爱情,是最隐蔽、最私密的感情世界。在中国文化语境中,述说个人的恋爱,一般都羞于启齿,以为不登大雅之堂。然而《诗经》第一篇就歌唱异性之爱,儒家经典的解释者甚至认为男女之爱乃是王化之基。可见,两千年之前的人们并不讳言爱情。既然人人都要恋爱,也都会恋爱,那么,述说恋爱是非常正常的一件事。何况,我的恋爱与我的坎坷经历密切相关,艰难滋养了爱情。不述说恋爱,我的前半生就极不完整。
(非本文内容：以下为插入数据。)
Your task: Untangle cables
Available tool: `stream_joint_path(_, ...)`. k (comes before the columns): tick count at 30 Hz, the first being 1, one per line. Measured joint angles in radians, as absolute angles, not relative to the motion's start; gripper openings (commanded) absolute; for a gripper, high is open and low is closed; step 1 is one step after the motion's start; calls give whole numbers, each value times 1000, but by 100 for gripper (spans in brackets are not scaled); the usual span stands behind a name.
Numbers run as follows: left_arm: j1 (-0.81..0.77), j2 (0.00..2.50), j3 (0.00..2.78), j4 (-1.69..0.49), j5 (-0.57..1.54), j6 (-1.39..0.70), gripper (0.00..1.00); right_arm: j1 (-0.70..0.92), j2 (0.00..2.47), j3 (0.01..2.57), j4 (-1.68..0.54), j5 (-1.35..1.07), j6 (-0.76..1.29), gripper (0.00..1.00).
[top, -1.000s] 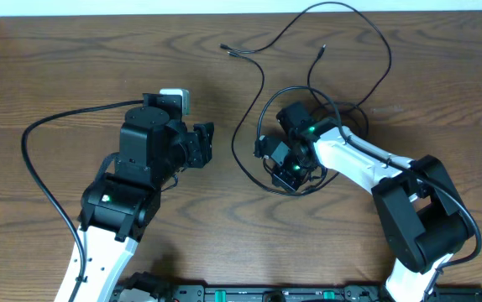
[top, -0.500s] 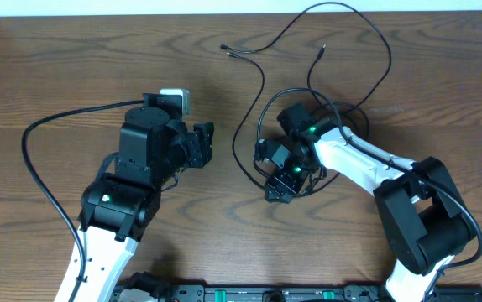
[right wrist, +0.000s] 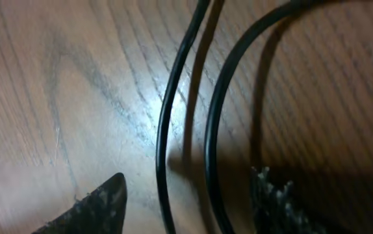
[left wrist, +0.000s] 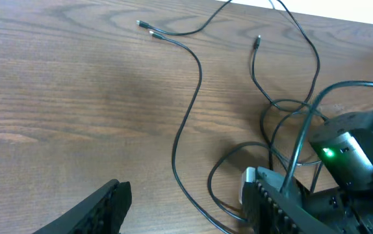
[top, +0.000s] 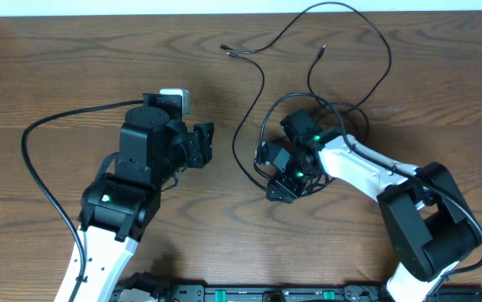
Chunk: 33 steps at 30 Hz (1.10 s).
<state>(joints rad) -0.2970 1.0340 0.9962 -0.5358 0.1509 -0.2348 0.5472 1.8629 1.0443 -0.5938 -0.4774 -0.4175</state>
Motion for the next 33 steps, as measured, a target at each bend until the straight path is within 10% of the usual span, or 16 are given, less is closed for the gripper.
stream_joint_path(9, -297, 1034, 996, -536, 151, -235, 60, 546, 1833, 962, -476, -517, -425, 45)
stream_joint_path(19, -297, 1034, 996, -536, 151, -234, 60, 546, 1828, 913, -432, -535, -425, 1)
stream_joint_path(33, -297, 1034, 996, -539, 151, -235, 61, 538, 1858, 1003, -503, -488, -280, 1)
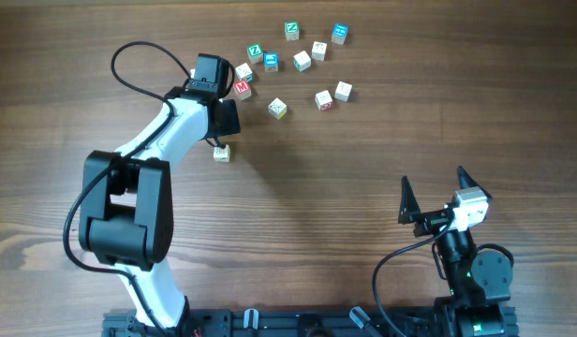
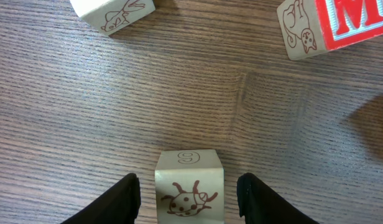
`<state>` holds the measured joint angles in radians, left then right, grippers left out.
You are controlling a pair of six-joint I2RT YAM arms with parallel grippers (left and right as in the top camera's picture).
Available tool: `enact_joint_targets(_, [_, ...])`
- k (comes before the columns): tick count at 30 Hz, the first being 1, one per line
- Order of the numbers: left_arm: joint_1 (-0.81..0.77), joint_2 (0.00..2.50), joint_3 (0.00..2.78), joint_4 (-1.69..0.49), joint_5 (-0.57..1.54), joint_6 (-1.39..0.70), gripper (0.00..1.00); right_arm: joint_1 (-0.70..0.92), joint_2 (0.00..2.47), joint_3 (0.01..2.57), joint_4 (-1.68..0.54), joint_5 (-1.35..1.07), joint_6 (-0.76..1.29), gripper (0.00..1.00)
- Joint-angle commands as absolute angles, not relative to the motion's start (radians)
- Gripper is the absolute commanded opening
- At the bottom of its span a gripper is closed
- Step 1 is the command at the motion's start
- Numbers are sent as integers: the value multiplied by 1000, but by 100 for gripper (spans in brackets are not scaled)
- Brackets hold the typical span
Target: Form a tower
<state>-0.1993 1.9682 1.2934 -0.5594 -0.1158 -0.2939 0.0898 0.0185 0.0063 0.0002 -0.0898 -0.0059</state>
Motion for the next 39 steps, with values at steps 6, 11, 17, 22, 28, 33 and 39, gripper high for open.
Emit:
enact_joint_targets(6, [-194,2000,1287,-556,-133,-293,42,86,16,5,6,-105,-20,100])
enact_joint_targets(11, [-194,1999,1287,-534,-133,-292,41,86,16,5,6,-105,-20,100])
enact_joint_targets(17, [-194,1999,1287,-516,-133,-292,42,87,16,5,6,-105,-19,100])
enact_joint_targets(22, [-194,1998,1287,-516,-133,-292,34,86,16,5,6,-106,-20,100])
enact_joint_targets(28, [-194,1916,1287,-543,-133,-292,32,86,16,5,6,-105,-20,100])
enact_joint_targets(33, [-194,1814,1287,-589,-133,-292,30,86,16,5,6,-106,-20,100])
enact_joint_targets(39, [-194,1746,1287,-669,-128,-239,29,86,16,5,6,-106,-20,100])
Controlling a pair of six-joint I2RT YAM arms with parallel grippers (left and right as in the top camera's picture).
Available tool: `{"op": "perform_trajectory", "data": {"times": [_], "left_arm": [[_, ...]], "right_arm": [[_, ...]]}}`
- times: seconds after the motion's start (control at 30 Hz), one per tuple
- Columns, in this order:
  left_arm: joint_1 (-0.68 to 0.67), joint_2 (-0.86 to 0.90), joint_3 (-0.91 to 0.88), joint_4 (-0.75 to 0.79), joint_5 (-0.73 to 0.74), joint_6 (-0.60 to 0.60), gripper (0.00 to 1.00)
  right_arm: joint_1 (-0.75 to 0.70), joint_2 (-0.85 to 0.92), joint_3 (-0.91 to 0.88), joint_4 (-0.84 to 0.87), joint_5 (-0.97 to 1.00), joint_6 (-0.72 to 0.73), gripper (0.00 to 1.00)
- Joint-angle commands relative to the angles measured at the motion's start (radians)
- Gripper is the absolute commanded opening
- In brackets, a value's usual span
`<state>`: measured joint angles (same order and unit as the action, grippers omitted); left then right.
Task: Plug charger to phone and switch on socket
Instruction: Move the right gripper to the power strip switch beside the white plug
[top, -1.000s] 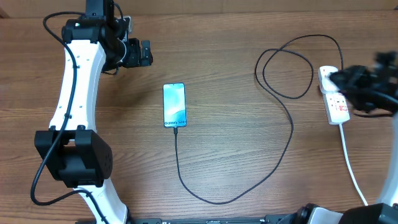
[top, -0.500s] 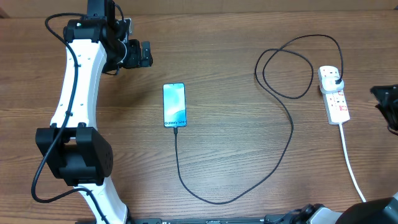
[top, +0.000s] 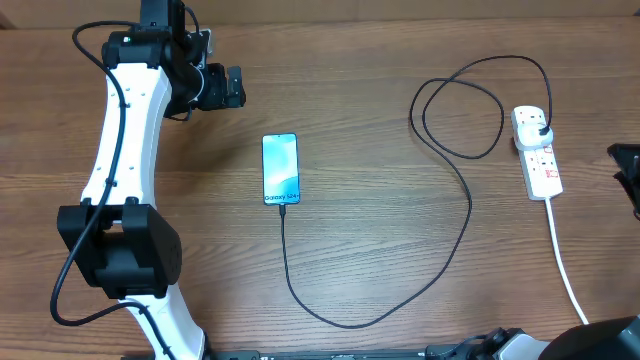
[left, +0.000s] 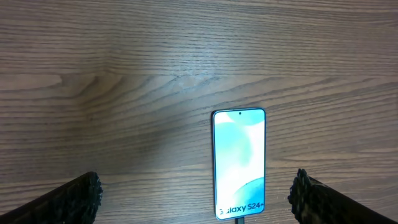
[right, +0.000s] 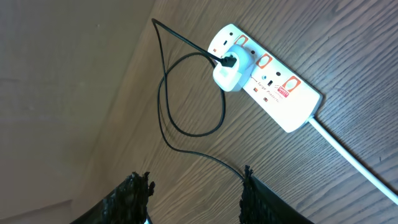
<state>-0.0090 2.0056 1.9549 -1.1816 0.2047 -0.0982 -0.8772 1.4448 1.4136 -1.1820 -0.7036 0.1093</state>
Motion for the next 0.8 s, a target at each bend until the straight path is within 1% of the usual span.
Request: {"op": "perform_trajectory", "data": {"times": [0.0,0.77], "left_arm": [[0.003,0.011,-0.002,0.002,-0.005,0.005,1.0],[0.003,0.011,-0.002,0.004,-0.005,0.005,1.0]], "right_arm": [[-0.004,-0.012,0.014,0.0,-0.016,-0.015,0.5],[-0.004,-0.012,0.013,0.003,-0.024,-0.032,0.5]]}}
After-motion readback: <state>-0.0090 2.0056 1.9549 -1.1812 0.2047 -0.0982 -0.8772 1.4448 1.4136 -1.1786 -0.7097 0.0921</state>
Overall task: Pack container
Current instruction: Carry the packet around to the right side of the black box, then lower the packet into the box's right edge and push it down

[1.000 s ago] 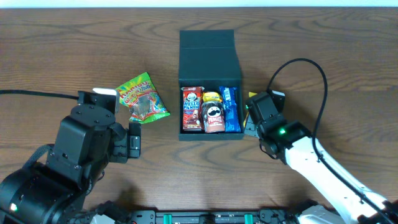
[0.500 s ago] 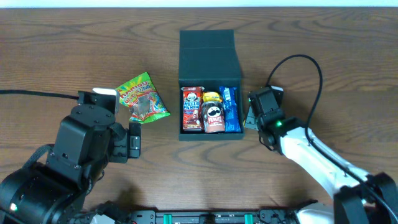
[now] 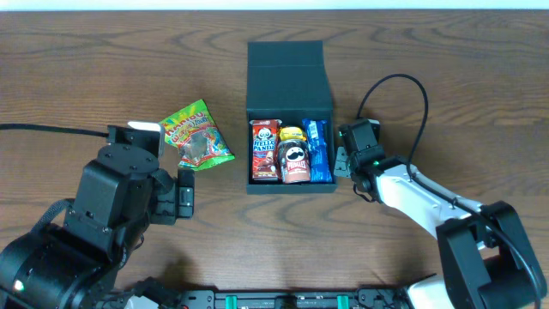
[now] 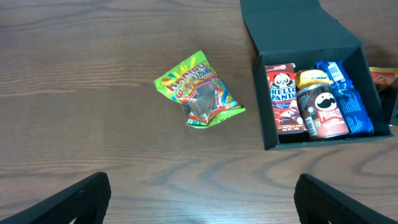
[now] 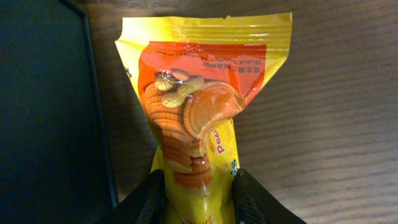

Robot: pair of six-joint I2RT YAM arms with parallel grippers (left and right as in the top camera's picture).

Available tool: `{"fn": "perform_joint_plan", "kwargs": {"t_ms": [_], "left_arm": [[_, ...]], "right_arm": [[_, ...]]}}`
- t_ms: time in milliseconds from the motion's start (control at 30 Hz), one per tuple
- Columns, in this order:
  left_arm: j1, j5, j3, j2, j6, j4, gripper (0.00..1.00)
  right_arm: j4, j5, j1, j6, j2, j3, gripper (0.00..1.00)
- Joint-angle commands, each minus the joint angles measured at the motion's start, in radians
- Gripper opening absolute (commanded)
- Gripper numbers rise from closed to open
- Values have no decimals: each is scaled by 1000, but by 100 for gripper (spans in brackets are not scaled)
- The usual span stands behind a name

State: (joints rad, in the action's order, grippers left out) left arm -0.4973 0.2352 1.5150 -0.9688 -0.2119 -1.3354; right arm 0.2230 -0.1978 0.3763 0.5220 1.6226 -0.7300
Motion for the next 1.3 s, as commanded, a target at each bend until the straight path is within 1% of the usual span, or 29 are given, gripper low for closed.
{"fn": "perform_joint_plan", "kwargs": {"t_ms": [0,133,233,433,833,1000,1267], "left_arm": [[7,7,0,4,6,-2,95],[7,7,0,4,7,-2,95],[7,7,0,4,6,-2,95],[7,7,0,4,7,-2,95],[7,7,0,4,6,-2,95],[7,7,0,4,6,-2,95],[7,7,0,4,6,-2,95]], "right_arm": [[-11,3,-11,-38,16,6,34],[-25,3,-11,-50,16,6,25],[-26,3,-11,-53,16,6,24],[-25,3,-11,-68,16,6,17],[-20,3,-11,-68,-13,4,6],[27,1,-11,-68,-98,4,5],[168,28,-8,-67,-305,4,5]]}}
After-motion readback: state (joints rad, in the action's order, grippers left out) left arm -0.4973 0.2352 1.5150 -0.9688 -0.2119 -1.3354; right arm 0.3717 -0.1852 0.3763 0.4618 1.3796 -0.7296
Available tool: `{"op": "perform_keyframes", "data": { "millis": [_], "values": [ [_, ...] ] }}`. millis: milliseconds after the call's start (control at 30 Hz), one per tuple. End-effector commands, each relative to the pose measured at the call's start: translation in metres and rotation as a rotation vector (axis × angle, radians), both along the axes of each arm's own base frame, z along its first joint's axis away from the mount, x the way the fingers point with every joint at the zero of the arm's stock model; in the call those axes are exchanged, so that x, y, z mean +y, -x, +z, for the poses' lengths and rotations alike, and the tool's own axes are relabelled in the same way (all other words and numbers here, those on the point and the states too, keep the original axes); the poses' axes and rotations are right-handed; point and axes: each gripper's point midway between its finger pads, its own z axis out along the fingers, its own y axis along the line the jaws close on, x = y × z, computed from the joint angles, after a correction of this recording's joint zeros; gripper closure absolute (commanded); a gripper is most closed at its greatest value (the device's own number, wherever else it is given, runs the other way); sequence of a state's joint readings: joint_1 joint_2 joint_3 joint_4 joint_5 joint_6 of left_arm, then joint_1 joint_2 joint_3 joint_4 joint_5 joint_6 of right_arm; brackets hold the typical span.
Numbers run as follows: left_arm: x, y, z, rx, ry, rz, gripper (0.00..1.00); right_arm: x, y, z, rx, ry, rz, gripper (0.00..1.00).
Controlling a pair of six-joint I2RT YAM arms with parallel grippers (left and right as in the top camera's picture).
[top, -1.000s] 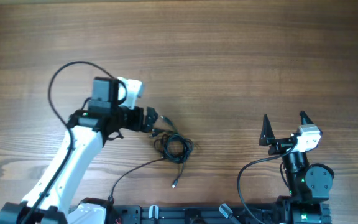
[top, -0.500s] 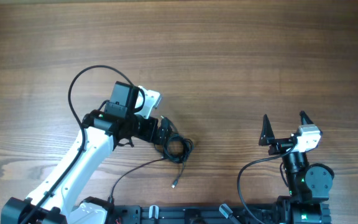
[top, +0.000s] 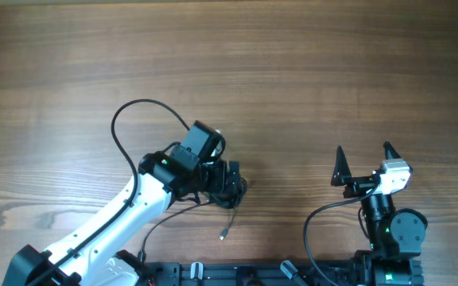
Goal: Untangle cables
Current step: 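Reach the left gripper forward and down onto the black cable bundle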
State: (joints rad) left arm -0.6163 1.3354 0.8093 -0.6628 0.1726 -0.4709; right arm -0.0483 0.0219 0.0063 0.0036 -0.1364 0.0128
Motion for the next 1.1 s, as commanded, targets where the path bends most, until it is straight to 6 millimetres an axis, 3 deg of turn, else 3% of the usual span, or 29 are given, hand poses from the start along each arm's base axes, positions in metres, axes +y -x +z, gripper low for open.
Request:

我的恋爱不是很复杂,但也并非很简单。虽然爱的道路不平坦,但最终很圆满。我得到了意中人,她成为我终生的伴侣。毋庸说,世界上有不少才情姿色惊艳的女子,但不属于我。属于我的,始终爱着我的,唯有她。“白头偕老”,被推崇为理想爱情的极致。现在,我们互相拉着手,彼此都已白头,正在享受爱情的极致境界。我常常想,得到她,是我这辈子最伟大的成就。
我们的缘分始于很早很早。小学六年级时,可能出于因材施教的考虑,学校把四个班级的学生重新分班,成绩最好的分在甲班。新学期开学不久,我们甲班来了一个男生和一个女生。男生我认识,就住在我家西面,女生我不认识。不知什么时候,我发觉新来的女生就坐在我后面的第二排。后来,我又发现这个女生比班级里所有的女生都好看:短头发,丹凤眼,大大的,瞳子黑如点漆,眼梢微微有点向上翘,笑时有两个浅浅的酒窝,一副聪明伶俐的样子。虽然就坐在我后面,一转头就能看到她,但直至小学毕业,我不记得与她说过话。我们正在尽情玩,发疯似的在校外奔跑,打架,玩水,从不和女生玩——男生与女生是两个不同的种群。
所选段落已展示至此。